Lawson watched helplessly, unable to intervene, unable even to shout.

He and the bike rider waited until the attackers finally left the area, and then cautiously walked back onto the road.

They had hoped that the young man might still be alive, but the scene was far worse than they imagined.

His injuries were fatal, and any attempt to save him would have been impossible.

But the real horror lay just a few metres away.

Scattered through the surrounding bushes were more than twenty bodies of young men.

They were Ogume youths—farmers, apprentices, sons—none older than their early twenties.

Lawson remembers staring at the lifeless figures and feeling a hollow disbelief.

It was as though he had stumbled into a battlefield nobody had reported, a tragedy whose echoes had not yet reached the rest of the world.

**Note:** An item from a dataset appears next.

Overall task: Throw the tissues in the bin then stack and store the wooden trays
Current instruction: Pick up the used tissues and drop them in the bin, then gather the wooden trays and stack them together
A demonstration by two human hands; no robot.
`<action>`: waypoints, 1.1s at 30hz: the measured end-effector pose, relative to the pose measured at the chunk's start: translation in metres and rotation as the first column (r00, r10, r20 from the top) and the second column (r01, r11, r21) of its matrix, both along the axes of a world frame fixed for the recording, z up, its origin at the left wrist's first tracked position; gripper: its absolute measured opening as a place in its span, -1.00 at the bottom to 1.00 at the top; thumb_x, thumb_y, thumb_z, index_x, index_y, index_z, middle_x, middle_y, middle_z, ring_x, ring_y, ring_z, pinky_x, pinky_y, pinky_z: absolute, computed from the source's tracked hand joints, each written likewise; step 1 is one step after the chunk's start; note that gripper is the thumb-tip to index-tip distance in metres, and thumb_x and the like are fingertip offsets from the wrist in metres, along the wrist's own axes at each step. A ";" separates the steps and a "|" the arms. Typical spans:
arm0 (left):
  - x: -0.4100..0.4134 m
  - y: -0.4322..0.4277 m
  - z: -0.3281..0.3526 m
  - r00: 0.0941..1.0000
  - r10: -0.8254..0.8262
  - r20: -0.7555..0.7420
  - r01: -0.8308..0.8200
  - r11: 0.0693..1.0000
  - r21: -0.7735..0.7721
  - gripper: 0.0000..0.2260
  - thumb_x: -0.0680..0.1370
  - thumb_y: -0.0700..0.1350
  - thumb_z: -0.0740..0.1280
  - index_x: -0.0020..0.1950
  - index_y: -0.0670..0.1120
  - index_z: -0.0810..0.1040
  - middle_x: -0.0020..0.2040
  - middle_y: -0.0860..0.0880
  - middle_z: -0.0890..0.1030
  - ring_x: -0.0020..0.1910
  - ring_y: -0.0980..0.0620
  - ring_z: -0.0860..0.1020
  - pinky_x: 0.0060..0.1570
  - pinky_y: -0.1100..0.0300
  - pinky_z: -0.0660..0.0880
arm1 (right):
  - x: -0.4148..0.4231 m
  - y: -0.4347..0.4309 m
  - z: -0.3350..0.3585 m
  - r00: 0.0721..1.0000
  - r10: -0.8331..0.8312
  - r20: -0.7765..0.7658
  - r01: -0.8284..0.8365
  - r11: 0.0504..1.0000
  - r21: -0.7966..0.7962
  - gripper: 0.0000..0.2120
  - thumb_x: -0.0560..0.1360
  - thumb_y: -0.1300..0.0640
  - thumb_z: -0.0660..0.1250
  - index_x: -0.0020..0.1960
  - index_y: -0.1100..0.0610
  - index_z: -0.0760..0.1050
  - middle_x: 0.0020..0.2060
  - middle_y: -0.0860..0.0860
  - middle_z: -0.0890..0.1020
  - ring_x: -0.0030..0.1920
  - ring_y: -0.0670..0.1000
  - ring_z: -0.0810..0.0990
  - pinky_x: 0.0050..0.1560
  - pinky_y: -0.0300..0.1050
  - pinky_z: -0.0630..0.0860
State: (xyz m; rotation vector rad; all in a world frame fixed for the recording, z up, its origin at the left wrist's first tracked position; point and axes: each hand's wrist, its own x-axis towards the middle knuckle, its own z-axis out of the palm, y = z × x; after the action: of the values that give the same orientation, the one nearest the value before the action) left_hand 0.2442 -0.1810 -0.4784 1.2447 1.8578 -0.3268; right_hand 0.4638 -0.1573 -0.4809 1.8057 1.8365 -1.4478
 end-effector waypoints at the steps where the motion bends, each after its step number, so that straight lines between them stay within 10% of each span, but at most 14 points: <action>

He later learned from villagers that the youths had been sent by the community to peacefully escort a group of herders out of Ogume after repeated complaints that farmlands were being destroyed by cattle.

The village head had hoped for dialogue, not violence, and the boys had set out believing the mission was routine.

But somewhere deep inside the forest corridor of the Ogume–Kwale road, the escort turned into a deadly confrontation.

Only one of the youths—the young man Lawson encountered—made it out alive, and even he eventually succumbed to the brutality he suffered.

When the bodies were brought back to Ogume, the community descended into mourning.

For two weeks, families gathered in the village square to grieve their sons.

Adults smeared ash on their foreheads, a sign of collective sorrow.

The roads emptied early in the evenings. Mothers wailed openly. The names of the 24 youths were whispered across compounds like prayers, like wounds the community could not stop touching.

For Lawson, the experience reshaped everything he thought he understood about rural insecurity.

He remembers being warned by NYSC officials to carry his identity card everywhere, and to avoid moving around without reason.

The atmosphere in the community remained tense for months, and the Ogume–Amai road—usually quiet on a normal day—felt even more ominous whenever he had to travel through it.

What has stayed with him most is not the violence itself, but the faces of the young men he saw that day.

He imagines the families waiting for them at home, unaware that their sons were lying in the forests.

He imagines the hopes each of them carried—hopes for farming seasons ahead, for marriage, for a better life.

They had walked into the woods simply because their community needed them, and they never returned.

Today, Lawson says that road still haunts him.

Whenever he thinks about it, he feels the same unsettling mix of fear and sorrow that washed over him the moment he stepped into the clearing and saw the bodies.

He wonders how many rural communities across the country experience similar tragedies in silence, without headlines, without official reports, without anyone to tell their stories.

Time has passed, but Ogume remembers its 24 fallen sons.

Lawson, long after completing his service year, continues to carry their memory—twenty-four young men who began the day as peace messengers and ended it as a community’s deepest heartbreak.